'[Lustre-discuss] kernel: excessive revalidate_it loops'

[prev in list] [next in list] [prev in thread] [next in thread] 

List:       lustre-discuss
Subject:    [Lustre-discuss] kernel: excessive revalidate_it loops
From:       David_Kewley () dell ! com (Kewley, David)
Date:       2007-06-27 17:25:29
Message-ID: 200706271325.36374.David_Kewley () dell ! com
[Download RAW message or body]

For the past several months, we've been running Lustre 1.4.7 on our 
production cluster.  Periodically we get the Subject: error message in the 
syslog.

This most often happens while a user MPI job is running, often on the node 
that is running rank 0, often very early in the run.  Several applications 
can trigger this message.

I see that the kernel code that prints this message is contained in the 
Lustre 1.4.7 patches, specifically the addition of 
namei.c:revalidate_special().

I have only a shallow and very incomplete understanding of what 
circumstances can cause the error message to be logged.  Looking at the 
code, it appears to happen when ten successive (rapid) attempts to 
revalidate a dentry suffer a certain class of failure.  I do not know:

* what circumstances cause revalidate_special() to be called
* what types of failure cause the loop to be re-executed (up to ten times)
* what are typical circumstances in which the loop terminates with the
  Subject: message
* what dentry validation is, really

So I'm asking you: What might be causing the failures, how we can check, and 
how we can avoid them in the future?

-----

Let me elaborate a little on why I care.  I have two concerns.
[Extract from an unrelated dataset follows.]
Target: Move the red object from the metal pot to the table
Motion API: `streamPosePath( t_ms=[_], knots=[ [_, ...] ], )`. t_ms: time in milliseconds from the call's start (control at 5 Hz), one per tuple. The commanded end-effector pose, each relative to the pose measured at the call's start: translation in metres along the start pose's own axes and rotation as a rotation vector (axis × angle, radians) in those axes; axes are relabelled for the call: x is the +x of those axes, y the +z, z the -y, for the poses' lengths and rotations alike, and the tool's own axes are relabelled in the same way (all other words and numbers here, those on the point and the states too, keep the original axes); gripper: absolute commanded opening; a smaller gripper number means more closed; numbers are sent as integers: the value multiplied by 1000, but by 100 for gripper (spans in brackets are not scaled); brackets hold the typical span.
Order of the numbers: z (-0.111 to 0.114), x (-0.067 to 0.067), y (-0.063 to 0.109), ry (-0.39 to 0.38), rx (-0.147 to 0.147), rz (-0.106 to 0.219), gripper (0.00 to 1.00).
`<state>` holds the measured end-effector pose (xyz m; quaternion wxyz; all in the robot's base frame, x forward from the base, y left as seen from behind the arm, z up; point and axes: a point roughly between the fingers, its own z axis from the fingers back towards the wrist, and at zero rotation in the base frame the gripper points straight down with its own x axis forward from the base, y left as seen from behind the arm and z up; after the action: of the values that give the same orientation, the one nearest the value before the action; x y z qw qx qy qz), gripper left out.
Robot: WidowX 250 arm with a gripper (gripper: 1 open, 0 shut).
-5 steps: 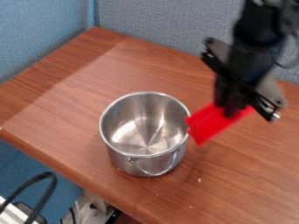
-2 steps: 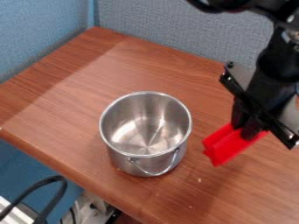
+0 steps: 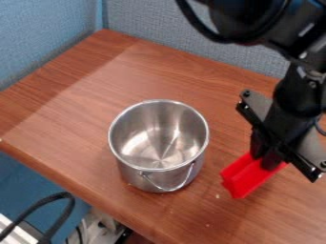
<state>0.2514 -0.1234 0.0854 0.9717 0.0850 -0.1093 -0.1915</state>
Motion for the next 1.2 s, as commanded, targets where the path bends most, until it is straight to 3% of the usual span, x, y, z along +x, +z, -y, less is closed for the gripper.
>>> streamPosePath(
  t_ms=[0, 400, 600, 1000],
  knots=[
    [2, -2, -1, 27, 3, 33, 0],
    [4, -8, -13, 98, -1, 32, 0],
    [4, -10, -17, 122, -27, 32, 0],
    [1, -10, -30, 156, -48, 11, 0]
  ],
)
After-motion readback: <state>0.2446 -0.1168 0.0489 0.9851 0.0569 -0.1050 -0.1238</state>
First, we've been seeing this messages sporadically over the last several 
months.  I've never been able to find any commonality until today (see next 
paragraph), and Google has not been very friendly.  I want to figure out 
whether these message reflect that there's a problem I need to solve for my 
users.

My second, more important concern is that recently a particular application 
with particular input parameters has been causing nodes to die, and we 
don't know why.  This affect that user (jobs die), and other users (loss of 
nodes).  I just noticed today that the node deaths appear to be correlated 
with appearance of the Subject: error message.

The node "death" is simply that many processes get general protection errors 
logged in syslog.  The great majority of these log entries are for 
processes that are not related to the job processes, except for the fact 
that they run on the same node.  I wonder whether there is some non-obvious 
resource starvation, or a kernel bug, or ...

Once the general protection errors start getting logged for a node, the node 
is unusable without a reboot.  If you already have an interactive shell 
open, you can do certain things but not others.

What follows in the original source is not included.